## What this task involves:
Output every line of the material exactly.

## Provided data:
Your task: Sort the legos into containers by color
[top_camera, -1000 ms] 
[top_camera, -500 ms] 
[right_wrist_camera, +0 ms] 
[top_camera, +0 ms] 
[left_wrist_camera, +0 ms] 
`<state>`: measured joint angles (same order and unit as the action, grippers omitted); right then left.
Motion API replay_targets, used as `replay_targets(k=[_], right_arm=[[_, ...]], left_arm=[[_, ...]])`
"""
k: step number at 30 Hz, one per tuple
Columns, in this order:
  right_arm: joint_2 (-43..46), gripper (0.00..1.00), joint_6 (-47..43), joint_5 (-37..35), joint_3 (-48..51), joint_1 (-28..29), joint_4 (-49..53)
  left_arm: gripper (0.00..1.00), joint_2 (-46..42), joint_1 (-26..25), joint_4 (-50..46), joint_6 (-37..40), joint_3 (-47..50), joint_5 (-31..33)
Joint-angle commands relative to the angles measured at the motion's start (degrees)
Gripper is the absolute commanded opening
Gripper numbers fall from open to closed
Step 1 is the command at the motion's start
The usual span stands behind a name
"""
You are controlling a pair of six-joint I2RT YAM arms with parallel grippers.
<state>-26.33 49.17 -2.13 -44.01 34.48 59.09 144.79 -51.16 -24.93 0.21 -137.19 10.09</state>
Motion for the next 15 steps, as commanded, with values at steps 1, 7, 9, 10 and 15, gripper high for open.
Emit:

## Solution to this problem:
Your task: Sort the legos into containers by color
[top_camera, -1000 ms] 
[top_camera, -500 ms] 
[right_wrist_camera, +0 ms] 
[top_camera, +0 ms] 
[left_wrist_camera, +0 ms] 
`<state>`: measured joint angles (same order and unit as the action, grippers omitted); right then left.
Motion API replay_targets, used as `replay_targets(k=[_], right_arm=[[_, ...]], left_arm=[[_, ...]])`
"""
k: step number at 30 Hz, one per tuple
Columns, in this order:
  right_arm: joint_2 (-43..46), gripper (0.00..1.00), joint_6 (-47..43), joint_5 (-37..35), joint_3 (-48..51), joint_1 (-28..29), joint_4 (-49..53)
  left_arm: gripper (0.00..1.00), joint_2 (-46..42), joint_1 (-26..25), joint_4 (-50..46), joint_6 (-37..40), joint_3 (-47..50), joint_5 (-31..33)
Joint-angle commands relative to the angles measured at the motion's start (degrees)
Gripper is the absolute commanded opening
Gripper numbers fall from open to closed
Step 1 is the command at the motion's start
The usual span stands behind a name
"""
You are controlling a pair of six-joint I2RT YAM arms with parallel grippers.
<state>-26.33 49.17 -2.13 -44.01 34.48 59.09 144.79 -51.16 -24.93 0.21 -137.19 10.09</state>
Motion for the next 15 steps, as commanded, with values at steps 1, 7, 9, 10 and 15, gripper high for open.
Emit:

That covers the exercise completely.